* _About this exercise_:
Your answer should be only the lines below from the one with "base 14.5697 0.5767" to the one with "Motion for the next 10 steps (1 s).", repeated exactly, ends included.

Collected data:
*** Block opens ***
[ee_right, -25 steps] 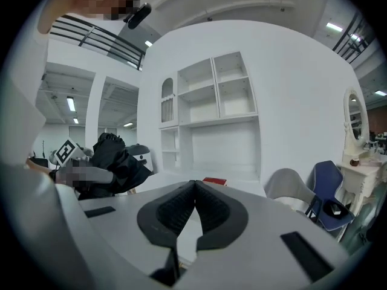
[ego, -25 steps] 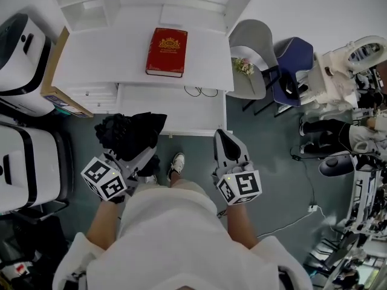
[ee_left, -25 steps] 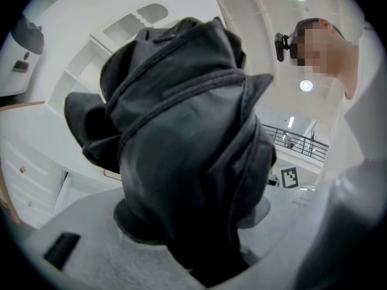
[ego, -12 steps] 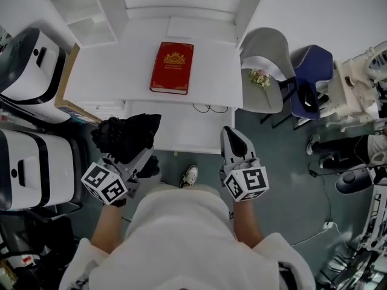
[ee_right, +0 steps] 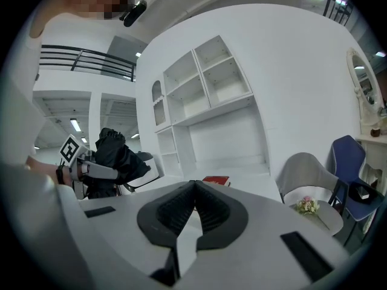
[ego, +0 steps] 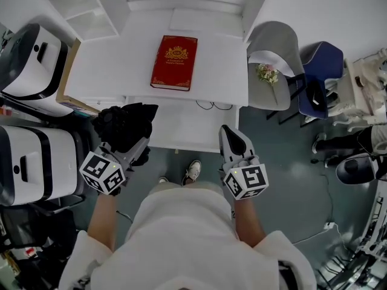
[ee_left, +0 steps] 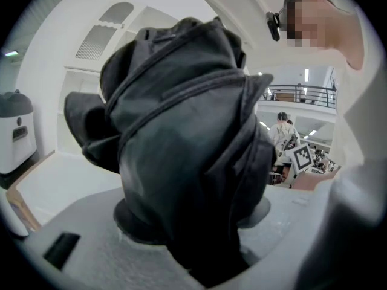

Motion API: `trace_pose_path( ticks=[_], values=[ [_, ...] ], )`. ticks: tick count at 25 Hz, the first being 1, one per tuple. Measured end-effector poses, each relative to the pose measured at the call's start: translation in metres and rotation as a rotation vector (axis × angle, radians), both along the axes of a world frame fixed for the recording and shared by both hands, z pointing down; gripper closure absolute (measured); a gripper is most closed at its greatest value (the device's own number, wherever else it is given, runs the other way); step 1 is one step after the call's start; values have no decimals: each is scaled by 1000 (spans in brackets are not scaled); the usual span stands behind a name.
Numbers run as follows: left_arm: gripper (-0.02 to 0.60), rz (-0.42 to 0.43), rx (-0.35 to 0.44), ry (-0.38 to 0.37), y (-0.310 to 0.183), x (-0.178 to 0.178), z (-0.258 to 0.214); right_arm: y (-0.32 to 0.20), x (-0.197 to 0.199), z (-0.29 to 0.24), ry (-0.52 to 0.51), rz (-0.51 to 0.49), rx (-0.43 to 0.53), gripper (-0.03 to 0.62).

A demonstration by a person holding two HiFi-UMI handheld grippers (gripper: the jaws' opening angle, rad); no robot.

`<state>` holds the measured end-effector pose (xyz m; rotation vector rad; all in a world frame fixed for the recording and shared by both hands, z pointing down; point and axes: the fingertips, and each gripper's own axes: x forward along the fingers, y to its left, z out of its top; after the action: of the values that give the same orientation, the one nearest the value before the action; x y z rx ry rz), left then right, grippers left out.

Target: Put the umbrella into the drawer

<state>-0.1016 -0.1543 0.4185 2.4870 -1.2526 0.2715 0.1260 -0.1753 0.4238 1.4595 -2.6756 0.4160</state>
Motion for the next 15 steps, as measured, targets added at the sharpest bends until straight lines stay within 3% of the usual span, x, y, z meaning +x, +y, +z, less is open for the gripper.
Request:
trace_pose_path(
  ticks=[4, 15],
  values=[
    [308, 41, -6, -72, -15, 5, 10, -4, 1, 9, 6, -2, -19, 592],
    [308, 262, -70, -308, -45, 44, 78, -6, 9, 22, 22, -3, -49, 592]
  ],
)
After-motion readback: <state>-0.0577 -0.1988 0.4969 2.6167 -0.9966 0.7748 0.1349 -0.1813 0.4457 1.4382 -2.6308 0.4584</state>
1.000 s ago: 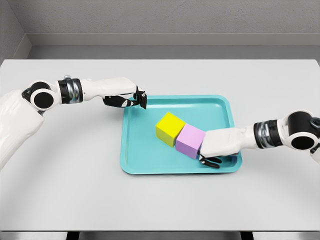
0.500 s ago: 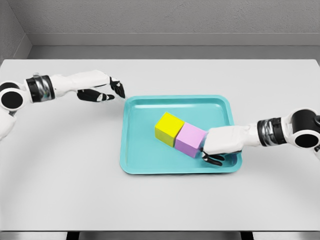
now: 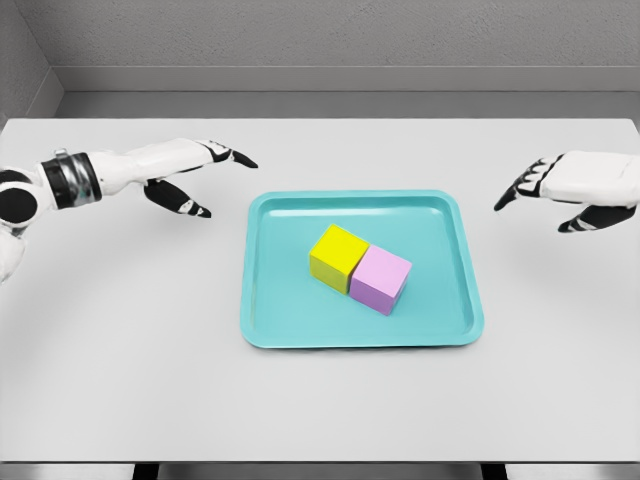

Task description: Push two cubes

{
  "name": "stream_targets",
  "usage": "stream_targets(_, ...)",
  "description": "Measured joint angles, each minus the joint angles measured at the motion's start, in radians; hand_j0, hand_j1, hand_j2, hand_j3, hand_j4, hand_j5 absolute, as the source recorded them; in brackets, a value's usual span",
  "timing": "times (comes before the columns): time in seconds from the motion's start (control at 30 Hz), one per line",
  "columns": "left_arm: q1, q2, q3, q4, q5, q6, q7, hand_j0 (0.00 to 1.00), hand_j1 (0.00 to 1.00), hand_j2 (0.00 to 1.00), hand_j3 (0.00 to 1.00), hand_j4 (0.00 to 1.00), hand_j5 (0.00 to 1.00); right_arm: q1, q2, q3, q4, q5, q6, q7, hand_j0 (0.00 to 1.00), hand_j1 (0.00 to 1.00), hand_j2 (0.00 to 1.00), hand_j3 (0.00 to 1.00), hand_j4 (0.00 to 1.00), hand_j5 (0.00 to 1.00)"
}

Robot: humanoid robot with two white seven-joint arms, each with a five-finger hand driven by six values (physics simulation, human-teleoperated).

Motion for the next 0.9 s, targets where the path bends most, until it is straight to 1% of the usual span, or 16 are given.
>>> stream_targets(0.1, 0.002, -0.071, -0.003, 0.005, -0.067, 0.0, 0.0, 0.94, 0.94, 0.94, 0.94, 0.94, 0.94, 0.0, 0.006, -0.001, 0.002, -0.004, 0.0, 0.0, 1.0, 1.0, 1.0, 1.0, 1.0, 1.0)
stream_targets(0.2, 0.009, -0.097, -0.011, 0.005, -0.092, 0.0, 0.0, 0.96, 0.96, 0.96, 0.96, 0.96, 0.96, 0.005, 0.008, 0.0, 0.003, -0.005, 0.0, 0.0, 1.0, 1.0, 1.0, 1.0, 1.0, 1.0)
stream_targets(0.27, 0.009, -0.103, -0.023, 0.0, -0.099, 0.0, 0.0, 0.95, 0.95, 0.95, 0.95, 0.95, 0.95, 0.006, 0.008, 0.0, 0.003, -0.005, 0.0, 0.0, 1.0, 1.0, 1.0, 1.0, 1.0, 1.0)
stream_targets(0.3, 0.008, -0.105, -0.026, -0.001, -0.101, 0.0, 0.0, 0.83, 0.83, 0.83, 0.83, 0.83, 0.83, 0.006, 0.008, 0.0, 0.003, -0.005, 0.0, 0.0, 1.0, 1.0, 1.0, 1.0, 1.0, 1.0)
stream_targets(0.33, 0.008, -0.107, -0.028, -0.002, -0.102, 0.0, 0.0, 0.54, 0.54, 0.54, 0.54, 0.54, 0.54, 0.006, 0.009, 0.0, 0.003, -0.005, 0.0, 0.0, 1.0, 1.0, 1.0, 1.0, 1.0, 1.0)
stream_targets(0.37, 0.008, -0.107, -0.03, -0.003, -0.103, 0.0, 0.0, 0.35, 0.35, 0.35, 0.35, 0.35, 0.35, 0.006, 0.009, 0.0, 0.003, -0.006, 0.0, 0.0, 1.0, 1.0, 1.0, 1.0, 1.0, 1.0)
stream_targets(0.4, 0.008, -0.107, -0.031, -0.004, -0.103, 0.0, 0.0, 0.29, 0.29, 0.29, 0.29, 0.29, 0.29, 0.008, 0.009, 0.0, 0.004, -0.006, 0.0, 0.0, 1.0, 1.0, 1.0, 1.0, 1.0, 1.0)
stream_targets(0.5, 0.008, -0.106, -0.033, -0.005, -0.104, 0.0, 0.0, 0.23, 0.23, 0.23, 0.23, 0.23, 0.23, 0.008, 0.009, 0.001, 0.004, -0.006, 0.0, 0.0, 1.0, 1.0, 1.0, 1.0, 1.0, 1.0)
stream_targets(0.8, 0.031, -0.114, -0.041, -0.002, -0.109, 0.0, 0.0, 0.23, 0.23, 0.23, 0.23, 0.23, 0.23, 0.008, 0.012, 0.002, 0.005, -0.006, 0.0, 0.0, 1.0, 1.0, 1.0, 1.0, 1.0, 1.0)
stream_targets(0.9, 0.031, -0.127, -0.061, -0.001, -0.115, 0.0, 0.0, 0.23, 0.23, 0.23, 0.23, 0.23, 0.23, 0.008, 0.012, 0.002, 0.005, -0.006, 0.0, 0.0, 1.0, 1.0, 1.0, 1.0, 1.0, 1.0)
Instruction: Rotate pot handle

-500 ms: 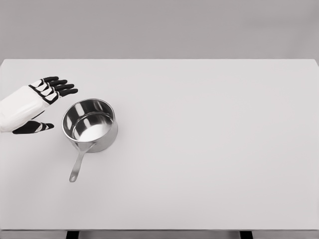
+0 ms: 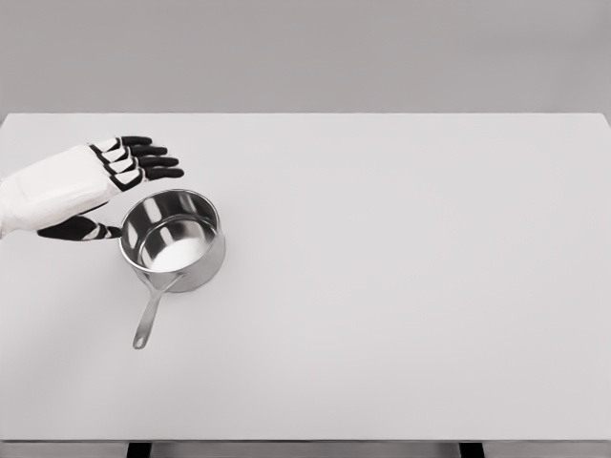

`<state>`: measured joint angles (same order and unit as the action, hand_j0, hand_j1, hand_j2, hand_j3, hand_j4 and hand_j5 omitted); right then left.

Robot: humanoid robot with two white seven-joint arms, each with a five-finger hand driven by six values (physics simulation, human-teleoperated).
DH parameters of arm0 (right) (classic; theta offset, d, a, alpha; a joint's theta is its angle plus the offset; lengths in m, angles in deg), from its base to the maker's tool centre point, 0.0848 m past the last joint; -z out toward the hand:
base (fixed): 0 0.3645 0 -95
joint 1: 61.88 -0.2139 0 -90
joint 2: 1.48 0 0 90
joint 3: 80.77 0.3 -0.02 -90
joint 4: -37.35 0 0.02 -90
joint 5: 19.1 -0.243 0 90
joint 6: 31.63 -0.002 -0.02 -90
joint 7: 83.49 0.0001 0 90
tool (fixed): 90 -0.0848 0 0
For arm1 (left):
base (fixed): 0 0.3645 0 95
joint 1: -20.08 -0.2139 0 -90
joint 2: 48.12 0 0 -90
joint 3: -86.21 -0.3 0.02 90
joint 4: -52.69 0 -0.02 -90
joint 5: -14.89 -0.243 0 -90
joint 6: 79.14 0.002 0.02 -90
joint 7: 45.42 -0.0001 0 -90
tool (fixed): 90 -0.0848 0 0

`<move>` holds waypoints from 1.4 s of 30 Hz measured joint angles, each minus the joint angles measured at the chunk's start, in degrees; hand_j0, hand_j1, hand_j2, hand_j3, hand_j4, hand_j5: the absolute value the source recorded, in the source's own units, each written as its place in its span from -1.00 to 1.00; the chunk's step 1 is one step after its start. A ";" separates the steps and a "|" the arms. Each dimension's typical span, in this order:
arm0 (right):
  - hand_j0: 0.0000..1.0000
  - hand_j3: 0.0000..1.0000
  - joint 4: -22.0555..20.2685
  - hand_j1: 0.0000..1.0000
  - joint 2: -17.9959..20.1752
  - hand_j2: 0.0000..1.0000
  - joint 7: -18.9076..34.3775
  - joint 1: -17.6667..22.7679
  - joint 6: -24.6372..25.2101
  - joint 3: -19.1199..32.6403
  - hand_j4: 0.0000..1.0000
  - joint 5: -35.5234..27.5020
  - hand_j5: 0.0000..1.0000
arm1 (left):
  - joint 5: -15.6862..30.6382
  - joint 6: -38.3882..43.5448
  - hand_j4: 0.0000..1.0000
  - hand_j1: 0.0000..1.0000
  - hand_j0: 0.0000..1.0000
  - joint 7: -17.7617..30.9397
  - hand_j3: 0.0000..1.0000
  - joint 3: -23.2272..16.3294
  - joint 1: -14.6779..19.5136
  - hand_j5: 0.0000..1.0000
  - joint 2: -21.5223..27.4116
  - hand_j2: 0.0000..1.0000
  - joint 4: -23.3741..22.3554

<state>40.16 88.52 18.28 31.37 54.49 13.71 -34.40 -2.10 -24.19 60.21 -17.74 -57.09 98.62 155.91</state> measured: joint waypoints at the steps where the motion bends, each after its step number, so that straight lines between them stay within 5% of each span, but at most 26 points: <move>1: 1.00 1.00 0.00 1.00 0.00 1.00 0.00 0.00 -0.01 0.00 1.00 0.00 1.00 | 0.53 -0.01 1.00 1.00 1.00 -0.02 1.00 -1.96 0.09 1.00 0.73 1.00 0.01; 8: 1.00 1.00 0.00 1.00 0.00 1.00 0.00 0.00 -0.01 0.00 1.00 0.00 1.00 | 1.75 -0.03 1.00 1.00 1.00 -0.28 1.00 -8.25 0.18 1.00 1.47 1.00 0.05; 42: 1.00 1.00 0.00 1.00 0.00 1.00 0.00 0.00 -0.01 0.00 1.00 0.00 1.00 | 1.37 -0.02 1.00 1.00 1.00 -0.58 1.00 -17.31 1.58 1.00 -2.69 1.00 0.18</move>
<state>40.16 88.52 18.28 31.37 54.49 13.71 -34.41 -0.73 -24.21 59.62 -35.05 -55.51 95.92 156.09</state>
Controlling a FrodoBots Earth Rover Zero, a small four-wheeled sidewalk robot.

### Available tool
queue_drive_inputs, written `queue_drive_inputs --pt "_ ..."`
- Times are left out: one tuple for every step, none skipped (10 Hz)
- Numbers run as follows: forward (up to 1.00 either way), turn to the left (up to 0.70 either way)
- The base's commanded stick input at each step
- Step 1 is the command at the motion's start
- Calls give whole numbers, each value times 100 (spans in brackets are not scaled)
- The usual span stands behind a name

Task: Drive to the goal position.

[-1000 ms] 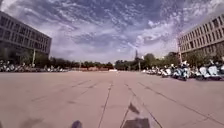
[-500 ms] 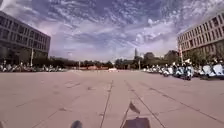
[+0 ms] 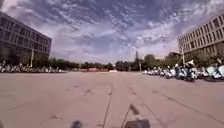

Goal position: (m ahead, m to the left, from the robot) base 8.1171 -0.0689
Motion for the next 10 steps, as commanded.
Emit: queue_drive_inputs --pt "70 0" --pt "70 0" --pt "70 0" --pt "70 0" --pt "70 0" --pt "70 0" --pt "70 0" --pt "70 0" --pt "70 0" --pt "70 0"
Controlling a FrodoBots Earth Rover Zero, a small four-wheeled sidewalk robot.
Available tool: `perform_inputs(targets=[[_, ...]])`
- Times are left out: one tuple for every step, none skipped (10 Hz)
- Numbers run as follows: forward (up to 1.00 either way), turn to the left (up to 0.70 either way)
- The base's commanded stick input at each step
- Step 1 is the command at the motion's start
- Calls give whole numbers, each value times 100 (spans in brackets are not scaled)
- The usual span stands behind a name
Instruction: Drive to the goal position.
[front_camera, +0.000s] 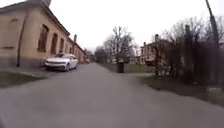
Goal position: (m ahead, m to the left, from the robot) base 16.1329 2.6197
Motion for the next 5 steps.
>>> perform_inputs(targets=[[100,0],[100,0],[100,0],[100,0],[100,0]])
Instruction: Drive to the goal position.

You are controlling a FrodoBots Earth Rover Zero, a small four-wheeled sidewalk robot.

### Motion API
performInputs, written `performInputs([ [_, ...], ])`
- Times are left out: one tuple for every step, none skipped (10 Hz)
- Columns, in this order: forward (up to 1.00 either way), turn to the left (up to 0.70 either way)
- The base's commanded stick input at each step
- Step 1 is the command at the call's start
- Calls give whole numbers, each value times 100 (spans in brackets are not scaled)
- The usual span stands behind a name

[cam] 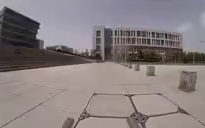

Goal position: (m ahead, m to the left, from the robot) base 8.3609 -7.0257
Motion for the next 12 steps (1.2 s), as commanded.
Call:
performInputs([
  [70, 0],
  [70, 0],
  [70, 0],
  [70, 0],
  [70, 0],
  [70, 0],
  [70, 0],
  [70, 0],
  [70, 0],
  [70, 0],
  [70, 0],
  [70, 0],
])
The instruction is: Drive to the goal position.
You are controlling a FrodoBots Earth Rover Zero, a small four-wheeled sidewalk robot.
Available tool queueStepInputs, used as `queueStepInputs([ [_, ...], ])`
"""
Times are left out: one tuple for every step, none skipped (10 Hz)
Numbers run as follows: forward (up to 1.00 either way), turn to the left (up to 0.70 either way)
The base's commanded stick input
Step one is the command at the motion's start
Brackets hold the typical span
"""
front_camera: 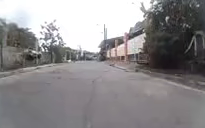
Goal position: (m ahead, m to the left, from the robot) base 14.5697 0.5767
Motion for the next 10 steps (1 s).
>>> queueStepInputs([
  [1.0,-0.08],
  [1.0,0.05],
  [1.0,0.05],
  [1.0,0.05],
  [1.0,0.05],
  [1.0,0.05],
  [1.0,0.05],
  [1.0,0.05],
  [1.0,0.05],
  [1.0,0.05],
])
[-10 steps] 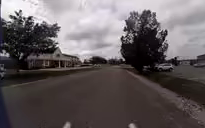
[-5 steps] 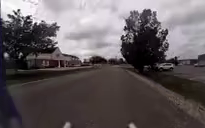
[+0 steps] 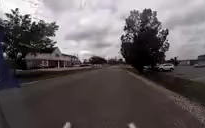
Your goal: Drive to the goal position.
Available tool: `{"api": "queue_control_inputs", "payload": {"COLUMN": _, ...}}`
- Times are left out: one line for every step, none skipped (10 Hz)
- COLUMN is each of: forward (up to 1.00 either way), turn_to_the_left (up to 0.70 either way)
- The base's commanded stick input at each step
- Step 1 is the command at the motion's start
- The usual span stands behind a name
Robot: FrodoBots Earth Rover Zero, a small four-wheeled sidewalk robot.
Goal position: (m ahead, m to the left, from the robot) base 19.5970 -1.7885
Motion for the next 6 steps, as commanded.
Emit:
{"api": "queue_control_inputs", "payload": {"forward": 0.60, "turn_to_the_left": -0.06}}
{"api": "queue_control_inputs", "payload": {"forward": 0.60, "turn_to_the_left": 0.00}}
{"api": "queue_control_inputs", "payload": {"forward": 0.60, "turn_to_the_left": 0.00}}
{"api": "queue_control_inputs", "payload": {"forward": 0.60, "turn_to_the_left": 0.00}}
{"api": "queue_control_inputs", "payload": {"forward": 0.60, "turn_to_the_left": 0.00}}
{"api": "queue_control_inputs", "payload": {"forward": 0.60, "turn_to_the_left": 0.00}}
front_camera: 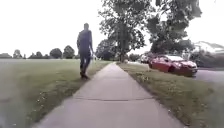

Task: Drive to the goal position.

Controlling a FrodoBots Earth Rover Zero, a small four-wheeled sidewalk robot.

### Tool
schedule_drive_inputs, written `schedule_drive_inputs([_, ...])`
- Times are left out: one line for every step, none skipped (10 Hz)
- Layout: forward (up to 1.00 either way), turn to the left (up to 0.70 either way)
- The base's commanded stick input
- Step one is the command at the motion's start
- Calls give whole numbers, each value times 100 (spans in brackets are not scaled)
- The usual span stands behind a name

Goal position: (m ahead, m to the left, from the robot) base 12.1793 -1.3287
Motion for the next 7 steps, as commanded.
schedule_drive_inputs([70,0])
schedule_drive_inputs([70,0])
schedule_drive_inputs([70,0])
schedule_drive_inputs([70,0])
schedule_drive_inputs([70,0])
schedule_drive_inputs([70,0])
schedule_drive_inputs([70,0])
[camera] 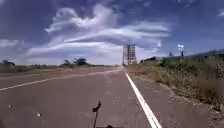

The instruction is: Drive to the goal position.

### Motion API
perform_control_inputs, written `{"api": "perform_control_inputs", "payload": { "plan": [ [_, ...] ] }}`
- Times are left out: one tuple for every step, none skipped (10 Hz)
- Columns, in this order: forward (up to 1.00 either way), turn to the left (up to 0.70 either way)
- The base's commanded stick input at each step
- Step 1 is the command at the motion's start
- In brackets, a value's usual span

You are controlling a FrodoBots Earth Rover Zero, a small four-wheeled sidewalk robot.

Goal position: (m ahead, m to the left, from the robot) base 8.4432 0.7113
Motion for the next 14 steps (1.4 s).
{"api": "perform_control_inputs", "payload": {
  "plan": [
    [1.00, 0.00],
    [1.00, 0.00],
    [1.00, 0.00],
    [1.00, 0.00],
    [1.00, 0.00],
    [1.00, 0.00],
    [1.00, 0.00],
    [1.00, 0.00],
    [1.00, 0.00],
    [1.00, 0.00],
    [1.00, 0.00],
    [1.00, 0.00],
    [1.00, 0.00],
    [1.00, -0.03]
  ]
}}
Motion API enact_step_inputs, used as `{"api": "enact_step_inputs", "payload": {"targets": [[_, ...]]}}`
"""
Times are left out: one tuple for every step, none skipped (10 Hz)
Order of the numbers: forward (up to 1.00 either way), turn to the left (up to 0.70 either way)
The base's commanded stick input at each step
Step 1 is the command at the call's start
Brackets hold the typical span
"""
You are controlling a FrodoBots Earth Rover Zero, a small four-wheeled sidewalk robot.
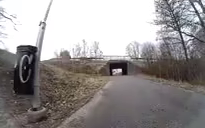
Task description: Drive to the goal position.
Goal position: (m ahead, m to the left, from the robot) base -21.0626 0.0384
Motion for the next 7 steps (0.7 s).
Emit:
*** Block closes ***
* _Answer for the task_:
Goal position: (m ahead, m to the left, from the robot) base 14.5697 0.5767
Motion for the next 10 steps (1 s).

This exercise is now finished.